Increase Protein Intake
If one of the issues that’s holding you back from losing weight is hunger and food cravings, then increasing your protein intake may be helpful for you.
Diets that include plenty of protein keep people full longer and reduce cravings and hunger. Increased protein is one of the things that make low carb diets so successful. That doesn’t mean you have to go low carb to reap the benefits of increased protein.

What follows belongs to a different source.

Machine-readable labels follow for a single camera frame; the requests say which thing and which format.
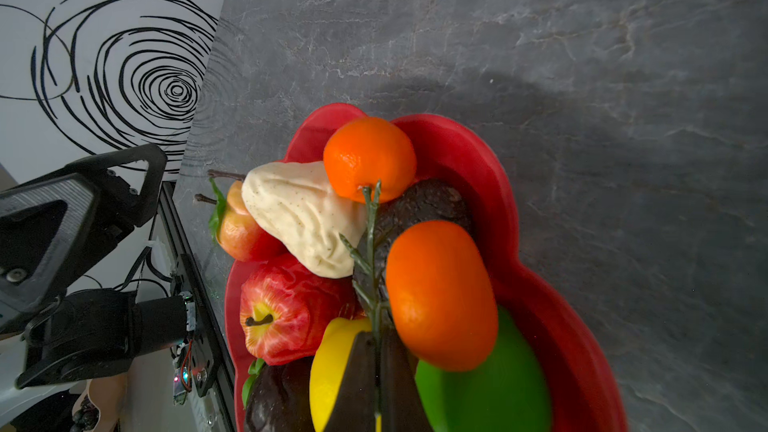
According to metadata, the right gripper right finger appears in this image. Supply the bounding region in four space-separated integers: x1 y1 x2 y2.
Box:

The best protein sources come from animals. This includes lean meats and fish and eggs. Other great sources include tofu, legumes, and quinoa.
Drink More Water
Think you’re hungry? Think again.
Many people confuse thirst for hunger. If you’re feeling those familiar hunger pangs, then try drinking a glass of water and waiting 20 minutes to see if they subside. If not, then you’re hungry!
Drinking water is also super helpful when you’re losing weight because it keeps excess water weight off. It may sound counterintuitive, but the more water you drink, the less water you’ll retain. Shoot for two liters a day and you’re golden.
Plan Your Meals
The key to success is to not wait until you’re hungry to decide what to eat. Pre-planning meals takes the stress out of mealtime, and reduces the chance that you’ll cave to cravings. Your meal will be ready for you when it’s time to eat!
The best way to do this is to use your weekend to plan and cook your meals for the week. Then just grab your meal when you’re ready to eat. It takes some time and work, but it’s a super effective way to keep from making a quick stop at the local fast food joint at lunchtime.
Getting plenty of exercise is an important component to weight loss and health.
While most weight loss comes down to what and how much you eat, exercise helps burn additional calories throughout the day and tames belly fat.
Aerobic exercise is best for reducing belly fat. The more exercise you get, the less likely you are to gain weight back.
Sadly, you cannot spot reduce fat with exercise. This means you cannot do crunches or sit-ups to reduce belly fat specifically, but these exercises are still great for core strength and burning calories.
Get More Sleep
Getting a good night’s sleep is essential to weight loss. Studies show that the less sleep you get at night, the more likely you are to gain weight.
Shoot for eight hours per night. Even better, maintain a regular sleep schedule! This means waking up and going to bed at the same every day, even on weekends. Losing the chance to sleep in sounds like a bummer, but it’s totally worth it if you want to conquer your belly fat.
Meditation is an effective addition to any weight loss plan. The theory is that the outside of our body is a reflection of our thoughts and emotions. If you’re overeating and gaining weight, then that likely has something to do with stress or other emotional factors.
Meditation allows you to examine what’s going on in your mind and confront emotional issues. Over time, you can gain an understanding of what triggers you to overeat, and resolve the underlying issues.
New to meditation? Start out with five minutes a day. Find a quiet place where you won’t be disturbed and can focus on yourself.
Over time you’ll be able to meditate for longer periods of time.
If you’ve tried everything to lose weight but can’t seem to shed those last few pounds of belly fat, then CoolSculpting may be the solution for you.
CoolSculpting is an FDA-approved, non-surgical procedure in which doctors break down fat cells through the use of freezing temperatures. The skin above areas with fatty tissue is vacuumed into an instrument that cools fat cells.
It takes around 4-6 months for the fat cells to disappear, and patients can expect to lose about 20% of fat in the treated area. The procedure has minimal risks and is great for weight loss with other lifestyle changes.
Want to learn more about CoolSculpting and how it can help you shed stubborn belly fat? Read more here!
Check Out Our Blog to Learn More About How to Get Rid of Belly Fat
Everyone wishes there was a magic pill to help battle the bulge (we do, too). Until that happens, lifestyle changes are the best way to lose fat and improve your life. With these tips, you’ll no longer have to wonder how to get rid of belly fat because you’ll be well on your way to weight loss!